*Task*
The answer is a single number: the count of lines in the records below that contain the word "with".

*Source information*
○ ○ ○ ○ ○
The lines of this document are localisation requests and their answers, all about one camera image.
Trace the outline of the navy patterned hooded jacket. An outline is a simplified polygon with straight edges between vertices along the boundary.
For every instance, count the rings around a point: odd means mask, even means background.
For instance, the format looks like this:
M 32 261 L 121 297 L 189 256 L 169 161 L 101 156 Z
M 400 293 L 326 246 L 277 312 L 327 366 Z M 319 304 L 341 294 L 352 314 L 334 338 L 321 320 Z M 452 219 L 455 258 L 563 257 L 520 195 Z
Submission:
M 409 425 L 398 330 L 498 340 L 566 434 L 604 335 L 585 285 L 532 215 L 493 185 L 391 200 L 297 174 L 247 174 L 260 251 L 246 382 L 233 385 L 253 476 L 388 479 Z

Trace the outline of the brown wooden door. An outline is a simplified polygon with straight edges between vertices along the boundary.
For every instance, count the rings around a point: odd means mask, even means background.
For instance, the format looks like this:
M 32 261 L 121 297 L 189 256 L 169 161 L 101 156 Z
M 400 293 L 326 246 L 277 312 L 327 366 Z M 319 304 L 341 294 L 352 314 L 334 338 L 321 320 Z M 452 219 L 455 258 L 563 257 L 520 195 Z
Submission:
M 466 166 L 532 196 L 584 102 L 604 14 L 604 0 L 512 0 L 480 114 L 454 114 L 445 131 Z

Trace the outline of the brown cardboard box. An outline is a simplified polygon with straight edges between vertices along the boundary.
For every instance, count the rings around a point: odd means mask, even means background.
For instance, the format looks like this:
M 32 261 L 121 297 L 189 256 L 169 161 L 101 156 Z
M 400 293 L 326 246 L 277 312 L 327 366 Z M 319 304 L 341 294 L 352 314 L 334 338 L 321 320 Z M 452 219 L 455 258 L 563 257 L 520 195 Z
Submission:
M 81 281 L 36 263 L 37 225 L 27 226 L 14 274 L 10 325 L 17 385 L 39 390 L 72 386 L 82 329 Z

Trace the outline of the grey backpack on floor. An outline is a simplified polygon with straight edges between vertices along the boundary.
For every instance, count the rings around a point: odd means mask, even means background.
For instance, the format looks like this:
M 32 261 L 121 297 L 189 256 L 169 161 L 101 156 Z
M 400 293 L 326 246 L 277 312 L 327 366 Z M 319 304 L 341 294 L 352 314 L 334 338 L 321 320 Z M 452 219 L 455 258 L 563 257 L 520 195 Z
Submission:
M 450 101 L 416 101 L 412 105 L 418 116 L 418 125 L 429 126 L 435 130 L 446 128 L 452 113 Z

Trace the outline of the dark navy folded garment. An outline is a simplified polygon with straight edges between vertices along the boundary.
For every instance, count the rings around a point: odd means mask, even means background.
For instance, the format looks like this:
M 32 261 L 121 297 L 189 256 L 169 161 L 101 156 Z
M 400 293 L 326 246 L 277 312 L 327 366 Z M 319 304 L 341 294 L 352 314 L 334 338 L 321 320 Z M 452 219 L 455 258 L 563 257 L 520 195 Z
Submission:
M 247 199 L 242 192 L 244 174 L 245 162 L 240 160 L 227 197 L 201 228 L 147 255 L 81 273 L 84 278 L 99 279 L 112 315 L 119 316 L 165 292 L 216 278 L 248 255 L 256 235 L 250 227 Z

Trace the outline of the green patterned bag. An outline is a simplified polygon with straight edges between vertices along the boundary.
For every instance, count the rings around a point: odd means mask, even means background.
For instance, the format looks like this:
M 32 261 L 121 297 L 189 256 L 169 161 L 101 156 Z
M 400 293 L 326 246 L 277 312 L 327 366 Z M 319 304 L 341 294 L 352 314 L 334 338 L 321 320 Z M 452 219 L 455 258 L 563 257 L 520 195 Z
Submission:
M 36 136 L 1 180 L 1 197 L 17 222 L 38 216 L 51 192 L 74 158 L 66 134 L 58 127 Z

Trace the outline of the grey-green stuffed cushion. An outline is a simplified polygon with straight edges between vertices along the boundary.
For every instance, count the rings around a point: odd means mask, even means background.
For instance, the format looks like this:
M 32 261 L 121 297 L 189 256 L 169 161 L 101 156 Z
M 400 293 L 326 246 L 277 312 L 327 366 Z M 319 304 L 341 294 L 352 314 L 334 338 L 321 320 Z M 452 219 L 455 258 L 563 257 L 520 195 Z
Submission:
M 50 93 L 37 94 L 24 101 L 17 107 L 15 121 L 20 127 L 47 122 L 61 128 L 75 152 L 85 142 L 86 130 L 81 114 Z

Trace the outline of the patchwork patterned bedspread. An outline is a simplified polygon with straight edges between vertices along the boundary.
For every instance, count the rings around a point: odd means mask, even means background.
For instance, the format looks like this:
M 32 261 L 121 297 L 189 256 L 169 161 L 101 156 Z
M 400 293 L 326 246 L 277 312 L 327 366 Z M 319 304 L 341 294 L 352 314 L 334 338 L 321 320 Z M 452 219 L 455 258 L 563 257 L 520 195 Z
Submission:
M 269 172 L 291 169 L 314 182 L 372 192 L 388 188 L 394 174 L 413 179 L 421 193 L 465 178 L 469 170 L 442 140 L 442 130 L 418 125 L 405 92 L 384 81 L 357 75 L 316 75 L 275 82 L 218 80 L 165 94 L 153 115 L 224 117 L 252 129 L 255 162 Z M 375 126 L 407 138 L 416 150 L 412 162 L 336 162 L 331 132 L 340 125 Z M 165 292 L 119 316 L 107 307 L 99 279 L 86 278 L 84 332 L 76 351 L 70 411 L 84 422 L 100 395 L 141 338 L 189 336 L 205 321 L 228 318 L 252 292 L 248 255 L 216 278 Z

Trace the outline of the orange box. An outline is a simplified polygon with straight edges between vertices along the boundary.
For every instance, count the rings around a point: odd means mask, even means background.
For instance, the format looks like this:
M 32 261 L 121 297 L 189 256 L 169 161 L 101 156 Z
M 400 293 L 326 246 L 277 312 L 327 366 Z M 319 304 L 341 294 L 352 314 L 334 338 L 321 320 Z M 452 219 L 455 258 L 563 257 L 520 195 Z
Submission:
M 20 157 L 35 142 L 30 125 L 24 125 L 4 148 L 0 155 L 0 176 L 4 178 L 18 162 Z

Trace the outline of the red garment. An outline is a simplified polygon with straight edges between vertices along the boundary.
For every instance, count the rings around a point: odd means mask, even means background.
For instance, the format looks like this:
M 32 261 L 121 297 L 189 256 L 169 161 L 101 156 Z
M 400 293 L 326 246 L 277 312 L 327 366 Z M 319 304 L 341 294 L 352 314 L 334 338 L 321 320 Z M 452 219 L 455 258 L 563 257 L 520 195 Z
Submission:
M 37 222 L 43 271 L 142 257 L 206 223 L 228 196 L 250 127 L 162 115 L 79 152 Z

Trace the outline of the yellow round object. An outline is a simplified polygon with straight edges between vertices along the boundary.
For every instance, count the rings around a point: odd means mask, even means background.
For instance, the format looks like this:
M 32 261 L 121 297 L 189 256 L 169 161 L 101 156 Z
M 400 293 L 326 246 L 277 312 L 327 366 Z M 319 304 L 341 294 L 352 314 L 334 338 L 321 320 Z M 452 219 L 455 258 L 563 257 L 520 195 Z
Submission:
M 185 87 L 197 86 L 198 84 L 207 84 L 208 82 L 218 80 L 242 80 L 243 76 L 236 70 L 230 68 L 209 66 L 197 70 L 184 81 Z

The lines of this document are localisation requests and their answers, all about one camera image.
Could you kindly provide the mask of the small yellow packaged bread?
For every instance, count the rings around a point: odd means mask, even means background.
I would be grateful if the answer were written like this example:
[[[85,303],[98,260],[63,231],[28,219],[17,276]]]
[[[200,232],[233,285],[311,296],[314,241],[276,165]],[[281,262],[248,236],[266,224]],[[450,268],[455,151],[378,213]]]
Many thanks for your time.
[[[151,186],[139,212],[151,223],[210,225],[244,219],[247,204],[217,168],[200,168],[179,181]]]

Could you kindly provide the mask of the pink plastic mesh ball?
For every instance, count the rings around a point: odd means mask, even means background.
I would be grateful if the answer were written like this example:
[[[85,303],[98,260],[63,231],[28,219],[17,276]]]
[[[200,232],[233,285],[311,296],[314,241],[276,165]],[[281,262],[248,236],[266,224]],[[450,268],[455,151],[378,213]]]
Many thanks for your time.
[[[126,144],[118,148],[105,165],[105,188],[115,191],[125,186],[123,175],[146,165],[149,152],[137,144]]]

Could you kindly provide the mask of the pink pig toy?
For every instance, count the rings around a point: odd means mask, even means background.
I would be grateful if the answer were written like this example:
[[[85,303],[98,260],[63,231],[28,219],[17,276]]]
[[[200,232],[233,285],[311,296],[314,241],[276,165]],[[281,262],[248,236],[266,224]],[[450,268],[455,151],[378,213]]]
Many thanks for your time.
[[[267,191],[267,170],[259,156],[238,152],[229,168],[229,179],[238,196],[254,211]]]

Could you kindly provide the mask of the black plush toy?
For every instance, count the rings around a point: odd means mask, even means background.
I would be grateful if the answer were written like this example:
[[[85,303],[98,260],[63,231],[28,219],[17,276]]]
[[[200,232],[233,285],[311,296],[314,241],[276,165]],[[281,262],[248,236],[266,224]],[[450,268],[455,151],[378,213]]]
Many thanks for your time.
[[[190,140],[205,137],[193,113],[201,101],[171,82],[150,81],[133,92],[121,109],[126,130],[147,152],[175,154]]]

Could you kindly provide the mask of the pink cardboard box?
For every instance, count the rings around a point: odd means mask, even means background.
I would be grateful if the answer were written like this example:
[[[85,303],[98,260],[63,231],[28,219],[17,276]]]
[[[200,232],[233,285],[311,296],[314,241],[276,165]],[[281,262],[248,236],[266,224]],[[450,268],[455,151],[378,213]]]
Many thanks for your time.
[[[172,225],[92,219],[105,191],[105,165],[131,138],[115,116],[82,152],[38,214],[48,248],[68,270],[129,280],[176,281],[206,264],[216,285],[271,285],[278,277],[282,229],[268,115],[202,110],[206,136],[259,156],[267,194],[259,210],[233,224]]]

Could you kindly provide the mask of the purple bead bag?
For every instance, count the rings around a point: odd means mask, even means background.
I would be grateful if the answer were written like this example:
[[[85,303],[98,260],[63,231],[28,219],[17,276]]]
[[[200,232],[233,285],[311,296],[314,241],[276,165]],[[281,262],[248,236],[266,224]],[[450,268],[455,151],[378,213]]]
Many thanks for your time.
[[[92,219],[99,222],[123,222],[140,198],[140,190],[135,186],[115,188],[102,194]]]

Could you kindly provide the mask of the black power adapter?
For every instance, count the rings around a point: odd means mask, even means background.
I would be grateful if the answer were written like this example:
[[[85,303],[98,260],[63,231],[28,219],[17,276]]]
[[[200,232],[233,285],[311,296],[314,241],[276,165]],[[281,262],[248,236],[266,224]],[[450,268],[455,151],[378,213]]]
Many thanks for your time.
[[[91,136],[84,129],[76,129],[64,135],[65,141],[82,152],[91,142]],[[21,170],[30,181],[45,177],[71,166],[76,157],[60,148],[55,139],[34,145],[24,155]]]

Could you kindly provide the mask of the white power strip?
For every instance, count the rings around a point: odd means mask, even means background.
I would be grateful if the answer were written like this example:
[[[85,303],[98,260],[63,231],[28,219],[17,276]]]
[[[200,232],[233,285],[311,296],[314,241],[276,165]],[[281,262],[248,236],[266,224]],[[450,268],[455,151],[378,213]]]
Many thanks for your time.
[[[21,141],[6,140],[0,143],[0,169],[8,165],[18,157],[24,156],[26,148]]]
○ ○ ○ ○ ○
*Task output*
11